Washington Evening Journal

Fairfield Ledger   Mt. Pleasant News
Neighbors Growing Together | May 25, 2018

City reports problems with Well No. 6

By David Hotle | Jul 06, 2017



While no formal vote was taken Wenesday evening, the Washington City Council informally agreed to spend $45,000 for an acidizing of Well 6 after it was reported the well is running at about half capacity. A formal vote will be taken during the July 18 meeting.

During the regular council meeting in the Washington Public Library Nicola-Stoufer conference room, water superintendent Chad McCleary and Fox Engineering manager Rob Baker said the recasing project for Well 6 had been completed and test pumping was being done. It was discovered the production of the well was about half what it had been prior to the project being done.

“It went from about 600 gallons a minute out of that well to about 300 gallons a minute during the testing,” Baker said. “We’re not exactly sure why the capacity of the well decreased. The things that are different is the well is a little over 2,000 feet deep and there is a bottom part under the water-bearing formation. The bottom part of the well had a pump in it and some debris. Rather than trying to fish that out, we just filled that in with rock and capped it off, so we redused the depth by a couple of hundred feet at the bottom. The lower area of rock isn’t a water-bearing formation so we didn’t anticipate it would have that much impact on the water production.”

Because the issue wasn’t on the agenda, the council was unable to vote on it. Mayor Sandra Johnson said because the well had already been out of service for the work, this is not considered an emergency situation.

Baker said a camera had been sent down the well to look for obstructions, but no obvious blockages were found.

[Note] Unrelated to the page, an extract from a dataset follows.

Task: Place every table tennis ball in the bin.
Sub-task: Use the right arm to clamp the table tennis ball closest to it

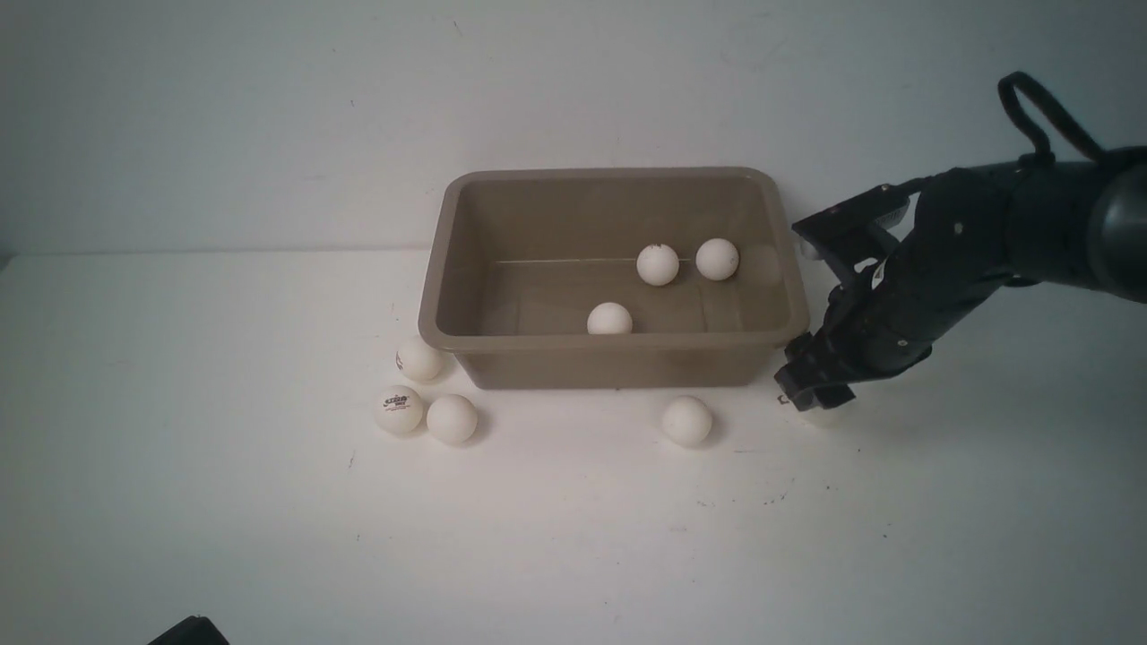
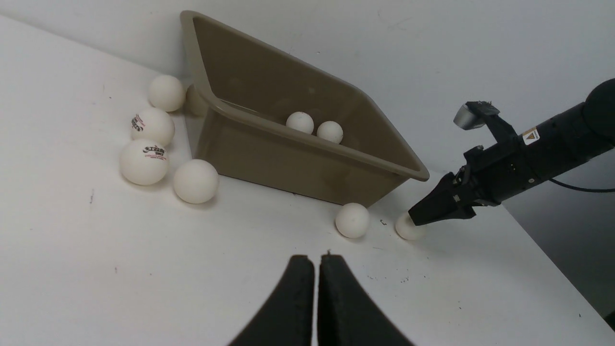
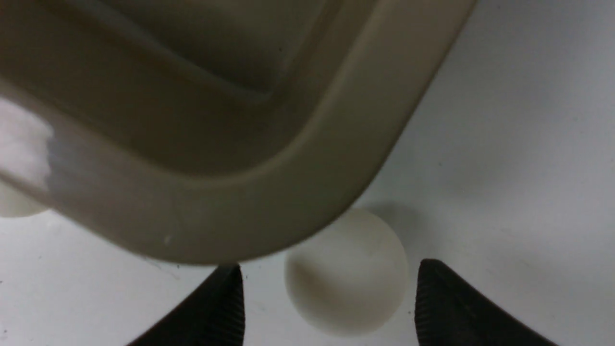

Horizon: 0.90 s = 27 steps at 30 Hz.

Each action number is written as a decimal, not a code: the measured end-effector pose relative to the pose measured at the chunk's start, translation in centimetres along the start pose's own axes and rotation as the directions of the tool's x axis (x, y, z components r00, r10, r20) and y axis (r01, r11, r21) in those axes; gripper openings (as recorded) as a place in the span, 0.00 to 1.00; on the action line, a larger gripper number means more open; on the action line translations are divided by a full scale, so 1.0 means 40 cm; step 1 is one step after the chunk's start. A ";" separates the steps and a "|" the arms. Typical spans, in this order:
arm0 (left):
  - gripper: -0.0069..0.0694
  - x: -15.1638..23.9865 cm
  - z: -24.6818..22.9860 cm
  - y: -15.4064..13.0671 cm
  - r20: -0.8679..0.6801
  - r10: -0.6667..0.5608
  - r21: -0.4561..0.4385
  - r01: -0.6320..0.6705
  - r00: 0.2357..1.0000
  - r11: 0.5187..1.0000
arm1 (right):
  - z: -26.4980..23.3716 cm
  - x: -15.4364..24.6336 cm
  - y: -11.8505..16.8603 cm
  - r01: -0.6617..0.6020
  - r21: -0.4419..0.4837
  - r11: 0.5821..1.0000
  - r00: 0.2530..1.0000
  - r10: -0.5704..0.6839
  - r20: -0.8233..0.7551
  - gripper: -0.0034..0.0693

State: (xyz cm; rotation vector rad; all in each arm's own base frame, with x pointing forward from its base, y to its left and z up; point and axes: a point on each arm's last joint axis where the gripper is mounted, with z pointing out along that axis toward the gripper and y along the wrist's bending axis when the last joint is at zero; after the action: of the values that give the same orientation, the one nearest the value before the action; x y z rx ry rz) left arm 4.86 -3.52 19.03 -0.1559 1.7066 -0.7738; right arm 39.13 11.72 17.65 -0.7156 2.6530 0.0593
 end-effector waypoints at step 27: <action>0.09 0.000 0.000 0.000 0.000 0.000 0.000 0.000 1.000 1.000 | -0.224 -0.076 0.003 0.082 0.106 0.991 0.961 -0.107 0.255 0.55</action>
State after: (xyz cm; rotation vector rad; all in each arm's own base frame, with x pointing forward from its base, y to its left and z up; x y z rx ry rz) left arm 4.86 -3.52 19.03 -0.1555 1.7064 -0.7737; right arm 38.29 12.02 27.06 -0.7472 2.3519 0.0007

For the acidizing procedure, Baker said, a pipe will be lowered into the well and about 8,000 gallons of a special acid will be pumped into the well to improve the well production. He said it would remove any scaling or any biological material on the well. He said it is a standard maintenance method for deep wells.

While Baker said he believed the procedure would help, he doesn’t believe it will restore the capacity of the well to 600 gallons per minute.

“This is the best option,” Baker said. “There are not a lot of other options.”

McCleary said he did not believe the well would gain back 300 gallons per minute from the procedure. He said many times the city operates one well while the others are off-line. He said Well 6 wouldn’t be able to operate solo.

Washington has three wells that supply the city’s water. Well 6 had been taken offline in July 2015 after issues were discovered with the casing. It was temporarily recased and brought back into operation in March 2016 as a result of Well 7 being declared inoperative, as a means of supplying the water needed for the city.

It was announced in August 2016 that all three wells were operational and that Well 6 had a pump and motor in it that were installed as a temporary measure.

The total amount the city paid to get the wells in service was over $500,000.

The council also approved a bid of $4.9 million from Tricon Construction of Cedar Rapids for the renovation project for the city’s water treatment plant.

The engineer’s estimate for the project was about $5.4 million. Bids had come in from five contractors for the project.